__Activity__
Please report each line in the material below that includes "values".

########################################

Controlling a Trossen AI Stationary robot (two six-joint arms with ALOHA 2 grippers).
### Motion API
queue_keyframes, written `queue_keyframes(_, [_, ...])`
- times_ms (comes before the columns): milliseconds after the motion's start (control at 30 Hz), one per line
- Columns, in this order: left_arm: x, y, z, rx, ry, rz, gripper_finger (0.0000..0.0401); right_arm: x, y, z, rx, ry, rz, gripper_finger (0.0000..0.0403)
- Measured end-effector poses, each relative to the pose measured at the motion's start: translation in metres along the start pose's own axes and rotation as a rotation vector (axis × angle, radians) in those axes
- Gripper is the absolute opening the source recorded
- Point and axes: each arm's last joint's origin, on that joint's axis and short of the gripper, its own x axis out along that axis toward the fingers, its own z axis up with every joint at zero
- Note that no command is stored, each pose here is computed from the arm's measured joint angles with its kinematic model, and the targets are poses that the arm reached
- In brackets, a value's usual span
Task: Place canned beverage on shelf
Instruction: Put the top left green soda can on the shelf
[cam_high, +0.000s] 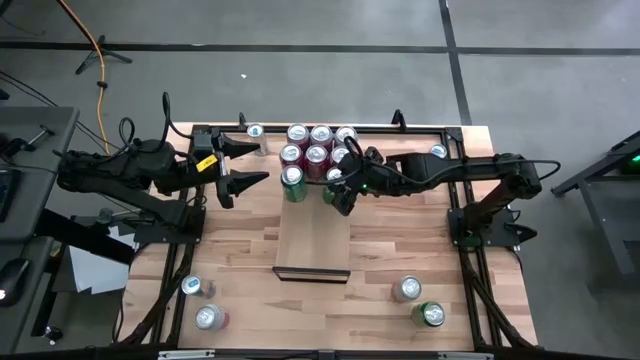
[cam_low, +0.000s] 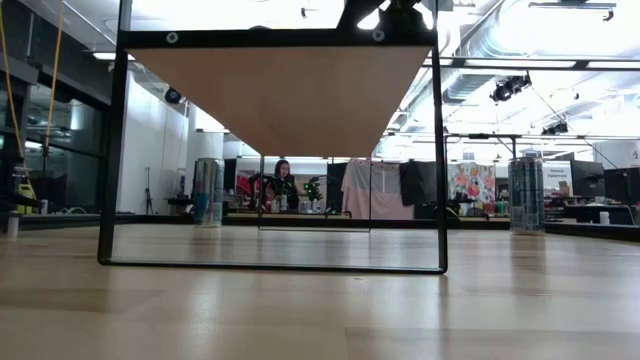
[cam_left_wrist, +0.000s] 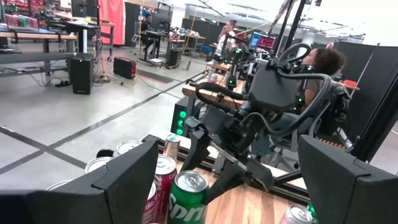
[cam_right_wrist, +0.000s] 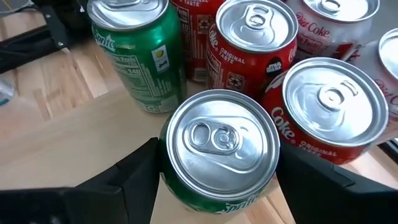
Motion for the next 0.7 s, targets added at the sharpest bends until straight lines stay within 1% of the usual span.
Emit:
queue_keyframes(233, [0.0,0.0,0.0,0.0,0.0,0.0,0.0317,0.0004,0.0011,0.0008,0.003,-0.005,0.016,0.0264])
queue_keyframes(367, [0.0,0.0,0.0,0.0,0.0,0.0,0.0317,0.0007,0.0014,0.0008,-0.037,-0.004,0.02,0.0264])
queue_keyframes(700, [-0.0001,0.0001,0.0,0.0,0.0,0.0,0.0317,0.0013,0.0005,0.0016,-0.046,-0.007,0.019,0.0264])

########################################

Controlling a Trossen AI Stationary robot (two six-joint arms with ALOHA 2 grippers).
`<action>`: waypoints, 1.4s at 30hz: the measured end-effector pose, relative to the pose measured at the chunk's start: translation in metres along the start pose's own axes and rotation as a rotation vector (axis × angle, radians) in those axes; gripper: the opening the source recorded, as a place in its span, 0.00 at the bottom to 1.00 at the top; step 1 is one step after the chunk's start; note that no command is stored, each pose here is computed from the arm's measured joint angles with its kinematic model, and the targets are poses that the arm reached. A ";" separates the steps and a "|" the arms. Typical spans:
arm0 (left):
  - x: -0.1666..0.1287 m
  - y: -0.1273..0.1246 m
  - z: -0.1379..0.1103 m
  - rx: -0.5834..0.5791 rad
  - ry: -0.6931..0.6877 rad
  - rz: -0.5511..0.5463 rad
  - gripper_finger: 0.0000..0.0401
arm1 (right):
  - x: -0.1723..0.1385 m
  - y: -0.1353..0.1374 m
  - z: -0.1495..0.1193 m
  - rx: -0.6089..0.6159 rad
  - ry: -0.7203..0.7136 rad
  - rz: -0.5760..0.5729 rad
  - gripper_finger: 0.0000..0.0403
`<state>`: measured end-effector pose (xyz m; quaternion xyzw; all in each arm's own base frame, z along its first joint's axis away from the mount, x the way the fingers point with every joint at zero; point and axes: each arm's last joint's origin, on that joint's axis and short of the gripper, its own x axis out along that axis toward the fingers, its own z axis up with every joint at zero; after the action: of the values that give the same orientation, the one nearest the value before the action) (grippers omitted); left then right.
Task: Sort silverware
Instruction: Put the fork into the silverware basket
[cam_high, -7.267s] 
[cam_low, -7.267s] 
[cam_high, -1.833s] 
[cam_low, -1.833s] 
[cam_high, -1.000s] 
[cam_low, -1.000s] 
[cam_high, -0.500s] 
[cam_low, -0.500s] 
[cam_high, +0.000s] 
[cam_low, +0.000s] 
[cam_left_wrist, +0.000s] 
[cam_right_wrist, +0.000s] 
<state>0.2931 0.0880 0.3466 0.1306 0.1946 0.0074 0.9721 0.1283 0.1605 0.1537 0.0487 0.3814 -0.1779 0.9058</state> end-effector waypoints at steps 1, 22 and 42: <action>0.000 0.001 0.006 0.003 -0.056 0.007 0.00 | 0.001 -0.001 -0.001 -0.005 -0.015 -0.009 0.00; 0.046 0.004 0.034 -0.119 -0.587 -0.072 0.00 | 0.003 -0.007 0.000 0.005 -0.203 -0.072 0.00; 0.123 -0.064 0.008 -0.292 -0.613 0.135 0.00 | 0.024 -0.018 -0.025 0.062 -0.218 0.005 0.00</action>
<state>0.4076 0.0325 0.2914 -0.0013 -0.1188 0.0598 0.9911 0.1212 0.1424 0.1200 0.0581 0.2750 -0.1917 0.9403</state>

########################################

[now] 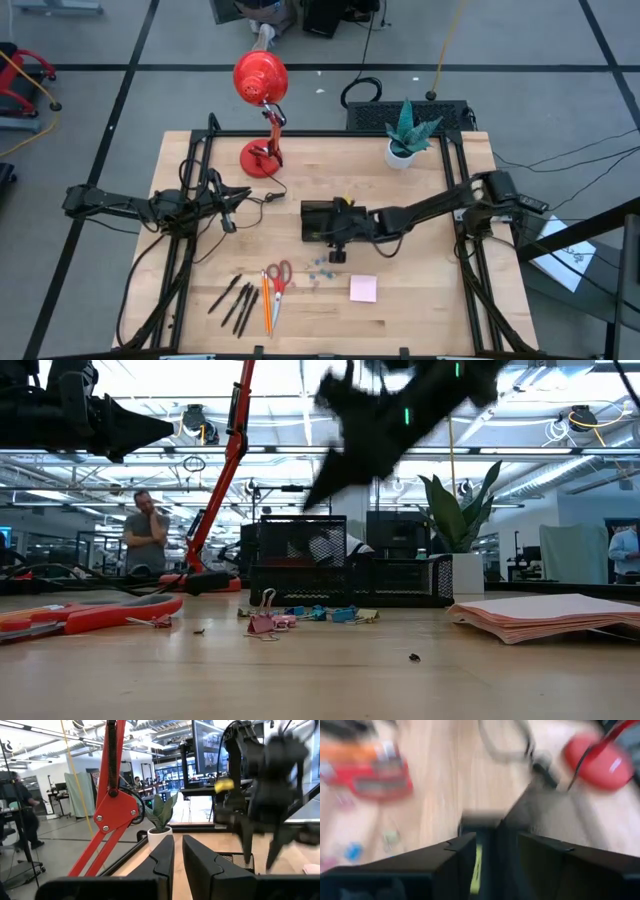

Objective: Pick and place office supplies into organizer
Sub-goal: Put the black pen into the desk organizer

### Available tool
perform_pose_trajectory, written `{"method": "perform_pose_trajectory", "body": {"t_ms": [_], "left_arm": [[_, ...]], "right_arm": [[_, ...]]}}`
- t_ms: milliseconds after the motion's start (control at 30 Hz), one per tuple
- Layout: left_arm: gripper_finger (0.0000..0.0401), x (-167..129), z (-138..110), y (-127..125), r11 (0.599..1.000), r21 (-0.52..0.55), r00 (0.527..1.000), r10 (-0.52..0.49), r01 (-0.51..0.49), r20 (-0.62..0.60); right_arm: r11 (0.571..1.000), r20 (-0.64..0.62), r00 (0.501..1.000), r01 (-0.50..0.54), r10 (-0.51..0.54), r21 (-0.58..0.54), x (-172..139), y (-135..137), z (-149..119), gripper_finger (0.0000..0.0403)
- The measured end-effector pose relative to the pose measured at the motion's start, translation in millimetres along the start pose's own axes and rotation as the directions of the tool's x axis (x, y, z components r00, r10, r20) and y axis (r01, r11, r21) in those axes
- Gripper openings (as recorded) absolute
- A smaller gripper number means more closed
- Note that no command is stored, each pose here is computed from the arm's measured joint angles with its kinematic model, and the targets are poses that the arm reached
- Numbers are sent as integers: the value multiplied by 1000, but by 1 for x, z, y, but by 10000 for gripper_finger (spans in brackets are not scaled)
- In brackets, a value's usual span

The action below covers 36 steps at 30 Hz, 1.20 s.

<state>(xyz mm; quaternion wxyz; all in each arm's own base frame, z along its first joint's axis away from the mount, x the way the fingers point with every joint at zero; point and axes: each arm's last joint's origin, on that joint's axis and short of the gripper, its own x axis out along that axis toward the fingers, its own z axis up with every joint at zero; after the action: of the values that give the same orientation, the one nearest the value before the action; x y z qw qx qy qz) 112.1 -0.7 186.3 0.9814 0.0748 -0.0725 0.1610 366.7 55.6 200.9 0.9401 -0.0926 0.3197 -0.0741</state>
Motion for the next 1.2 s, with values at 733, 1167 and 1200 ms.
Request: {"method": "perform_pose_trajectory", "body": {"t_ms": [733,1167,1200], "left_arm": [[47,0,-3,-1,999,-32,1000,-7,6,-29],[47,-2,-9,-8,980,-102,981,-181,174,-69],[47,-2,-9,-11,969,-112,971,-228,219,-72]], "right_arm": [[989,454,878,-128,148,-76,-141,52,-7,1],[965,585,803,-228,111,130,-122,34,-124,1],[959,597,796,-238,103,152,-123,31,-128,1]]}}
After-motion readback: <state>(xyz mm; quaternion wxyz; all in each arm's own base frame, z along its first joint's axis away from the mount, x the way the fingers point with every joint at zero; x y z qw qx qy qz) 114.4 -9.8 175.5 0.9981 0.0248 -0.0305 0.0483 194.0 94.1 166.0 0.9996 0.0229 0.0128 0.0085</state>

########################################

__Solution to the problem__
`<state>`: measured end-effector pose (xyz m; quaternion xyzw; all in each arm's own base frame, z along its first joint's axis away from the mount, x the way the fingers point with every joint at zero; point and axes: each arm's last joint's origin, on that joint's axis and short of the gripper, its own x axis out along that axis toward the fingers, its own z axis up with every joint at zero; after the action: of the values that give the same orientation, the one nearest the value before the action) (grippers omitted); left then right.
<state>(xyz mm; quaternion wxyz; all in each arm's own base frame, z along its first joint's axis away from the mount, x the way the fingers point with every joint at zero; point and axes: each arm's last joint's origin, on that joint's axis and short of the gripper, its own x axis out along that axis toward the fingers, its own z axis up with every joint at zero; after the action: of the values that give the same orientation, the one nearest the value before the action; x y z qw qx qy qz) 112.1 -0.7 186.3 0.9814 0.0748 -0.0725 0.1610 366.7 55.6 200.9 0.9401 -0.0926 0.3197 -0.0741</state>
Motion for the next 1.2 s, with values at 733, 1167 and 1200 ms.

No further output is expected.